Der Wirt im Regina hat solche Angst davor, dass seine Gäste die Matratzen verschmutzen, dass er sie unter dem Laken mit einer Plastikfolie überzieht. Das schont zwar das Inventar, trägt ihm aber bei uns gehörig Minuspunkte im Komfortbereich ein. Auf Plastikfolie zu liegen ist „never go there again“. Außerdem hatte das Doppelbett eine starke Tendenz zur Mitte, irgendwo gab es auch noch Maschinenlärm, der Kühlschrank machte Geräusche, der Durchlauferhitzer fauchte und so hatten wir ‚in somma‘ eine unruhige Nacht.
Morgens brachten wir unsere Räder hinaus, die wir über Nacht ins Appartement geholt hatten, packten auf und fuhren zum Frühstück in die Altstadt. Auf einem Nebenplatz der Piazza dei Cavalli setzten wir uns vor eine Bar, bestellten Cappuccino und Hörnchen, hörten den chiacchierate am Nachbartisch zu und freuten uns über unser erstes italienisches Barfrühstück auf dieser Reise.
Dann besichtigten wir noch den Palazzo Gotico und den Dom und verließen schließlich über eine weit den Po überspannende Brücke die Stadt. Auf der anderen Seite, bei einem scheußlichen Gewerbegebiet, gab es widersprüchliche Wegweiser und wir wandten uns dem Fluss zu. Zunächst gab es noch Kraftwerke und ein verwirrendes Netz großer Stromleitungen, später fuhren wir weite Strecken auf Dämmen entlang und blickten über die weite, völlig flache Ebene, hinab auf den Fluss, auf Kanäle, auf frisch geeggte Äcker, auf eben ergrünende Felder, auf Hühnerfarmen, übelriechende Schweinemästereien und immer wieder Pappelplantagen in verschiedenen Entwicklungsstufen von der frischen Pflanzung bis zu Ernte und Abtransport.

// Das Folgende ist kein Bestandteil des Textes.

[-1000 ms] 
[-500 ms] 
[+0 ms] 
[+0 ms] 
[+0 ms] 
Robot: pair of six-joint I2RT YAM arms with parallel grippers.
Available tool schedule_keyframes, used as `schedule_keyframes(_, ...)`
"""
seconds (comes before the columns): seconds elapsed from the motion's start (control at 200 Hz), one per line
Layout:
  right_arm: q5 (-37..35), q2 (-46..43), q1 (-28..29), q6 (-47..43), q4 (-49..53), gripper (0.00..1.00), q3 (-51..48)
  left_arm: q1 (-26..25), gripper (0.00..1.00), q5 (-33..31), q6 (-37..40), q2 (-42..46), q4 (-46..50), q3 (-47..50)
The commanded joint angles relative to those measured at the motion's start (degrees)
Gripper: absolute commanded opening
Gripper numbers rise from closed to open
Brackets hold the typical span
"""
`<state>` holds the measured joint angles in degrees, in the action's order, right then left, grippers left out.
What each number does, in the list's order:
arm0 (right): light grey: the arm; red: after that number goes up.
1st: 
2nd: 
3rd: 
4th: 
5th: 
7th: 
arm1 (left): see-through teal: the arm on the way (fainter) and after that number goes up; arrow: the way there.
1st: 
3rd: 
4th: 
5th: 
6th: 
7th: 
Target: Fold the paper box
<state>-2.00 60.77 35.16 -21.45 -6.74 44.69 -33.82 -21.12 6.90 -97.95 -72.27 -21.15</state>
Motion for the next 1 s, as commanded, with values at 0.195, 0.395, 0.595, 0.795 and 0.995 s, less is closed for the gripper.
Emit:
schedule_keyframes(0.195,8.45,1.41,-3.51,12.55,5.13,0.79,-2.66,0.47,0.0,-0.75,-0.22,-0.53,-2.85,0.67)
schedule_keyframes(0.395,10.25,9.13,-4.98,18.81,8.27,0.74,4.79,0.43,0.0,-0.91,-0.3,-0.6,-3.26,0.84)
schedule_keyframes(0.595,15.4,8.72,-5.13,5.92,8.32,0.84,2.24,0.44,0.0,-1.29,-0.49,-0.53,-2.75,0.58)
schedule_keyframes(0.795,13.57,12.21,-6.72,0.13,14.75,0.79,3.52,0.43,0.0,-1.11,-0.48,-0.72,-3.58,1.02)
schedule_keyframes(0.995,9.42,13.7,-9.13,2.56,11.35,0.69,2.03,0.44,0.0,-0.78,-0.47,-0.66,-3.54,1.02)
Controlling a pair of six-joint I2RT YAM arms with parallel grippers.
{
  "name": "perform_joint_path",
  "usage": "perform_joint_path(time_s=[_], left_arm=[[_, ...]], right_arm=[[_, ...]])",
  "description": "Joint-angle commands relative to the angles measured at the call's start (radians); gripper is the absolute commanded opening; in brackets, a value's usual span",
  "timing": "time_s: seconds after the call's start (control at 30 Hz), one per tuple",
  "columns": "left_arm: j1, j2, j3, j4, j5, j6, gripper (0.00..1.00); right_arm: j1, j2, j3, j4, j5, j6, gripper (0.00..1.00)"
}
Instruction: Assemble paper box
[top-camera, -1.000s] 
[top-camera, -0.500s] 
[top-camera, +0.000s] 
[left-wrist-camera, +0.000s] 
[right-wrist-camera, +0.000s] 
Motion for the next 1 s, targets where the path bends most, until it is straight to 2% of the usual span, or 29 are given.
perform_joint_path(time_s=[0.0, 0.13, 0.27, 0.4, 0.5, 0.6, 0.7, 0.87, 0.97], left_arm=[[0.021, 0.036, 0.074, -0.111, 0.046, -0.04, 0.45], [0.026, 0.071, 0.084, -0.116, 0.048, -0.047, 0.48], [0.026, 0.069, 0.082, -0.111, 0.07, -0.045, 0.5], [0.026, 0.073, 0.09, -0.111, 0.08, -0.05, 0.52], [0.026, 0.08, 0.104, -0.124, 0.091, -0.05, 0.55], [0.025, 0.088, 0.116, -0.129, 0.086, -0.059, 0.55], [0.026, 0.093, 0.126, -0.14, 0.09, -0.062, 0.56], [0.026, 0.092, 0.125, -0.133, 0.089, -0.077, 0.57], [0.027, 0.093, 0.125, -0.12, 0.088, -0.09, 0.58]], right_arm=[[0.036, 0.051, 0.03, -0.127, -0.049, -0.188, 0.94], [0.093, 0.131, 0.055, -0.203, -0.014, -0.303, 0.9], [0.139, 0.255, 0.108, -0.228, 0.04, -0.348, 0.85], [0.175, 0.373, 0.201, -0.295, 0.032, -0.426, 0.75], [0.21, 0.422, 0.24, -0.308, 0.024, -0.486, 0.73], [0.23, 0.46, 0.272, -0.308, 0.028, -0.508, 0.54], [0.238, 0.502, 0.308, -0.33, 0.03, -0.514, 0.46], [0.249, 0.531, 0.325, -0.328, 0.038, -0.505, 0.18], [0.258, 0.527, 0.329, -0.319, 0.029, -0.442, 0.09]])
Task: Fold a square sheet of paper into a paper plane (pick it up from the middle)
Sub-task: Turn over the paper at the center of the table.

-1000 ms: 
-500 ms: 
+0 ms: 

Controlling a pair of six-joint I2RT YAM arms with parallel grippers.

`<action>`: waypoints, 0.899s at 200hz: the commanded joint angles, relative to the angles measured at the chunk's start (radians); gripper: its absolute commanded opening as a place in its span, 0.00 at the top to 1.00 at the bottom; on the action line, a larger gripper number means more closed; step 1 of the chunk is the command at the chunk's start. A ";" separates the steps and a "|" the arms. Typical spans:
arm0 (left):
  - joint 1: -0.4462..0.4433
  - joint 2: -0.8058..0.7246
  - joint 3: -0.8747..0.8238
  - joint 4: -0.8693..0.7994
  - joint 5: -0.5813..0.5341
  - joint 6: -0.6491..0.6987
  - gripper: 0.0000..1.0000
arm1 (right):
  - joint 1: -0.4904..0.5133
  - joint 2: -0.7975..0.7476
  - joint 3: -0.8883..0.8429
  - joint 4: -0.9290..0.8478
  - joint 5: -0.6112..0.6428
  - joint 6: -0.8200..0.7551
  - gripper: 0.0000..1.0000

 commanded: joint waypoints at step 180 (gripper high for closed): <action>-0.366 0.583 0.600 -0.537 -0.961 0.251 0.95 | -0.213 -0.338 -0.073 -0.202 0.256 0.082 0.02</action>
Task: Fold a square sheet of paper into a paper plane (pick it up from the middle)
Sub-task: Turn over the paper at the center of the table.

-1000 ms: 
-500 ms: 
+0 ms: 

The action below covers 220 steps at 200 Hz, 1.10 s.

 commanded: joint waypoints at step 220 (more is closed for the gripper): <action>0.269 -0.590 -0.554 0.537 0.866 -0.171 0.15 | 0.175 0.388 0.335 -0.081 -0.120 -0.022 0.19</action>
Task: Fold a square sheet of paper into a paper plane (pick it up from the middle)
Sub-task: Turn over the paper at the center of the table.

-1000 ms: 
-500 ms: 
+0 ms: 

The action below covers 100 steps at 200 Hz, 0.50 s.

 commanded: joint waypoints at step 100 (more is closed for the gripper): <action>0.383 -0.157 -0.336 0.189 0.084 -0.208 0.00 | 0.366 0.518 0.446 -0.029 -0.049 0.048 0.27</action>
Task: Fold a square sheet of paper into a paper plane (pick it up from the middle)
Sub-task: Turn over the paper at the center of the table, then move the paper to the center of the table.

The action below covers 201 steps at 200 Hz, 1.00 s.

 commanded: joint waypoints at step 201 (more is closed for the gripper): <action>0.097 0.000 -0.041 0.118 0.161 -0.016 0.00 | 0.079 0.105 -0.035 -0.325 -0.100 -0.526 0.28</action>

Die Radwege waren meist geteert, manchmal aber auch holprig und mit ordentlichen Schlaglöchern, denen wir im Slalom zu entgehen versuchten, bisweilen staubig, so dass die wenigen Autos, die uns begegneten, große Staubfahnen hinter sich herzogen. Erfreulich selten mussten wir auf stärker befahrenen Autostraßen entlang.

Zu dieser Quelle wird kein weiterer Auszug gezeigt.